* Required work:
Print every entry, word for word, and skip the images.

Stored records
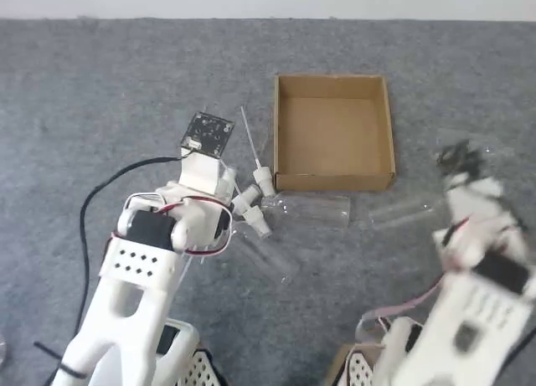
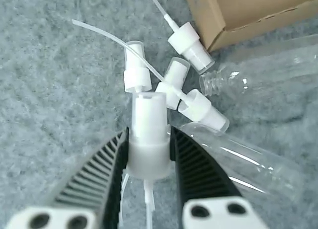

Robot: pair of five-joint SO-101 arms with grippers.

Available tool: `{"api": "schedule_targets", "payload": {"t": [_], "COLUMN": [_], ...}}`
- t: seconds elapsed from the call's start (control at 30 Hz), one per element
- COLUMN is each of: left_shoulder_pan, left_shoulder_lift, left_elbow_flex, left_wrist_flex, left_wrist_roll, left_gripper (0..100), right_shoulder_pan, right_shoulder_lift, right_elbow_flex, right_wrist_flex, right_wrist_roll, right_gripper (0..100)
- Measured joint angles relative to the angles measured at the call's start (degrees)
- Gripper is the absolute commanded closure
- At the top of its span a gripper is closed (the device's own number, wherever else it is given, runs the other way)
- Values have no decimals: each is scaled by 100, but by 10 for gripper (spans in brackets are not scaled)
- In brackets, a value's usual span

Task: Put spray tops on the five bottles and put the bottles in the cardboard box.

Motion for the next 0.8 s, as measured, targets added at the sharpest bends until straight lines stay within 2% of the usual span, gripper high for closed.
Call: {"api": "schedule_targets", "payload": {"t": [0.17, 0.33, 0.67, 0.8], "left_shoulder_pan": [9, 9, 9, 9], "left_shoulder_lift": [0, 0, 0, 0], "left_elbow_flex": [0, 0, 0, 0], "left_wrist_flex": [-35, -35, -35, -35], "left_wrist_roll": [-18, -18, -18, -18], "left_gripper": [986, 986, 986, 986], "right_shoulder_pan": [598, 730, 563, 325], "right_shoulder_lift": [2382, 4237, 6409, 6866], "right_elbow_flex": [-1705, -2796, -3859, -4281], "right_wrist_flex": [0, 0, 0, 0], "right_wrist_roll": [791, 1248, 1284, 1002], "right_gripper": [685, 680, 680, 680]}}
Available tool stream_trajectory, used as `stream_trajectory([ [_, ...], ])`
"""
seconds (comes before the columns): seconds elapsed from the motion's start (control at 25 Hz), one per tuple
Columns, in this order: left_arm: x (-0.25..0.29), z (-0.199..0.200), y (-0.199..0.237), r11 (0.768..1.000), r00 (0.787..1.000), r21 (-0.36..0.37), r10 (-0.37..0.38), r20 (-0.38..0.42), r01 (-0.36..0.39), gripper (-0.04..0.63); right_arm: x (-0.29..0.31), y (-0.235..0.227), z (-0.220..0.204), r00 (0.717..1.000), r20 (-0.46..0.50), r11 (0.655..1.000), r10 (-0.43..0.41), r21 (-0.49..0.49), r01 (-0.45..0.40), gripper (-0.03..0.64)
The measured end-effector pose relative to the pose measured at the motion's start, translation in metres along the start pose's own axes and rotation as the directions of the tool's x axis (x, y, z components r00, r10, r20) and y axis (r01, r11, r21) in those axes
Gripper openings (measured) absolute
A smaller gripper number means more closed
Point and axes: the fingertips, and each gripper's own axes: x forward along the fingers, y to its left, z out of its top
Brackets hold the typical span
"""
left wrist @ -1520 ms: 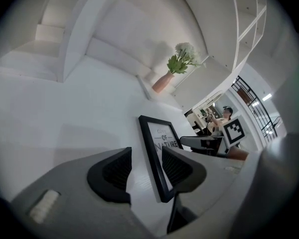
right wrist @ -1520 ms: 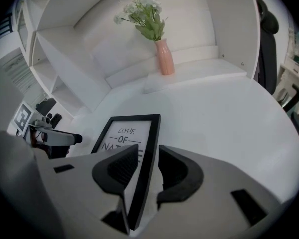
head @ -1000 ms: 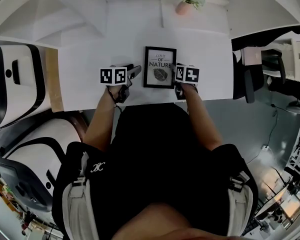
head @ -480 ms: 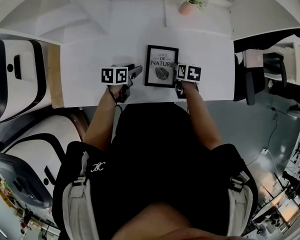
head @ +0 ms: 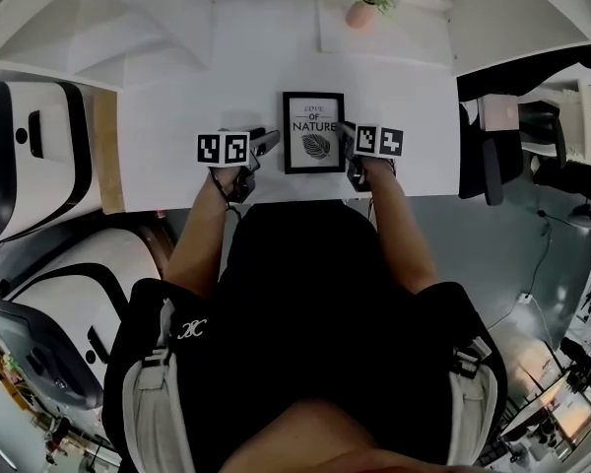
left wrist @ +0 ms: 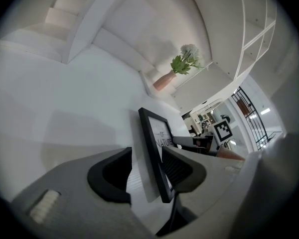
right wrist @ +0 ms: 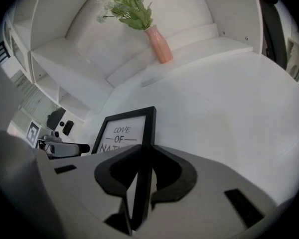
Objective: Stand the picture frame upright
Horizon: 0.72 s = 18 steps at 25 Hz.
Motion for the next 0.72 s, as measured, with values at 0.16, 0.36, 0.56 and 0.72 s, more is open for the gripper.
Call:
stream_trajectory([
  [0.16,0.0,0.005,-0.004,0.999,1.0,-0.031,-0.015,0.02,0.015,0.198,-0.001,0.0,0.0,0.998,-0.002,0.996,0.068,0.051,-0.067,0.072],
  [0.36,0.0,0.009,-0.009,0.998,0.999,-0.052,-0.021,0.036,0.023,0.198,-0.002,-0.001,0.0,0.993,0.0,0.991,0.115,0.075,-0.115,0.072],
  [0.56,0.006,0.007,-0.015,0.997,0.999,-0.068,-0.039,0.026,0.041,0.198,-0.003,-0.001,-0.001,0.992,0.002,0.989,0.129,0.072,-0.128,0.071],
  [0.72,0.015,0.007,-0.021,0.994,0.998,-0.086,-0.061,0.02,0.063,0.196,-0.002,-0.001,0.0,0.99,0.008,0.987,0.141,0.08,-0.142,0.071],
])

* Reply:
Robot: pair of five-joint SO-101 arms with grippers.

Available tool: `{"api": "schedule_targets", "payload": {"t": [_], "COLUMN": [_], ...}}`
- t: seconds elapsed from the call's start (control at 30 Hz), one per element
- COLUMN is each of: left_shoulder_pan, left_shoulder_lift, left_elbow_flex, left_wrist_flex, left_wrist_roll, left_gripper (0..100), right_shoulder_pan, right_shoulder_lift, right_elbow_flex, right_wrist_flex, right_wrist_roll, right_gripper (0..100)
- Measured joint angles relative to the angles measured at the call's start (degrees)
- Gripper is the absolute commanded closure
- At the top of its span a gripper is closed (the device's own number, wherever else it is given, runs the other way)
- Values have no decimals: each is scaled by 100, but by 10 for gripper (spans in brackets are not scaled)
- In brackets, a value's usual span

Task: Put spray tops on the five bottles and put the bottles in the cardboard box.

Motion for the next 0.8 s, as measured, targets added at the sharpest bends until straight lines stay within 2% of the usual span, gripper high for closed.
Call: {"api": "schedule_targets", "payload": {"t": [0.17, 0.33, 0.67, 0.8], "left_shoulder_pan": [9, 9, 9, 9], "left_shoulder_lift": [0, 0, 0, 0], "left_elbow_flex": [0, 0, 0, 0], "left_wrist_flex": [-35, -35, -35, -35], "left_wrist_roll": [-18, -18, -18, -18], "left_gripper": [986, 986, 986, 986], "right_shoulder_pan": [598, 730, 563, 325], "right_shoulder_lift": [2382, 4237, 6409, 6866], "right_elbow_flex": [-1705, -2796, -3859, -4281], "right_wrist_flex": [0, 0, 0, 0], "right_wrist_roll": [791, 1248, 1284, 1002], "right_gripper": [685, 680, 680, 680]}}
Available tool stream_trajectory, used as `stream_trajectory([ [_, ...], ])`
"""
seconds (comes before the columns): seconds elapsed from the motion's start (control at 25 Hz), one per tuple
Columns, in this order: left_arm: x (-0.25..0.29), z (-0.199..0.200), y (-0.199..0.237), r11 (0.768..1.000), r00 (0.787..1.000), r21 (-0.36..0.37), r10 (-0.37..0.38), r20 (-0.38..0.42), r01 (-0.36..0.39), gripper (-0.04..0.63); right_arm: x (-0.29..0.31), y (-0.235..0.227), z (-0.220..0.204), r00 (0.717..1.000), r20 (-0.46..0.50), r11 (0.655..1.000), r10 (-0.43..0.41), r21 (-0.49..0.49), r01 (-0.45..0.40), gripper (-0.03..0.64)
The measured end-effector pose relative to the pose measured at the motion's start, translation in metres along the start pose's own axes and rotation as the directions of the tool's x axis (x, y, z components r00, r10, r20) and y axis (r01, r11, r21) in those axes
Gripper openings (measured) absolute
A smaller gripper number means more closed
Point and axes: the fingertips, and each gripper's own axes: x forward along the fingers, y to its left, z out of its top
Brackets hold the typical span
"""
left wrist @ -1520 ms: 
right wrist @ -1520 ms: 
head @ -1000 ms: 
head @ -480 ms: 
head @ +0 ms: 
left wrist @ +0 ms: 
right wrist @ +0 ms: 
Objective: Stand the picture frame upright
Horizon: 0.72 s = 18 steps at 25 Hz.
Motion for the next 0.72 s, as measured, with values at 0.16, 0.36, 0.56 and 0.72 s, more is open for the gripper.
Call:
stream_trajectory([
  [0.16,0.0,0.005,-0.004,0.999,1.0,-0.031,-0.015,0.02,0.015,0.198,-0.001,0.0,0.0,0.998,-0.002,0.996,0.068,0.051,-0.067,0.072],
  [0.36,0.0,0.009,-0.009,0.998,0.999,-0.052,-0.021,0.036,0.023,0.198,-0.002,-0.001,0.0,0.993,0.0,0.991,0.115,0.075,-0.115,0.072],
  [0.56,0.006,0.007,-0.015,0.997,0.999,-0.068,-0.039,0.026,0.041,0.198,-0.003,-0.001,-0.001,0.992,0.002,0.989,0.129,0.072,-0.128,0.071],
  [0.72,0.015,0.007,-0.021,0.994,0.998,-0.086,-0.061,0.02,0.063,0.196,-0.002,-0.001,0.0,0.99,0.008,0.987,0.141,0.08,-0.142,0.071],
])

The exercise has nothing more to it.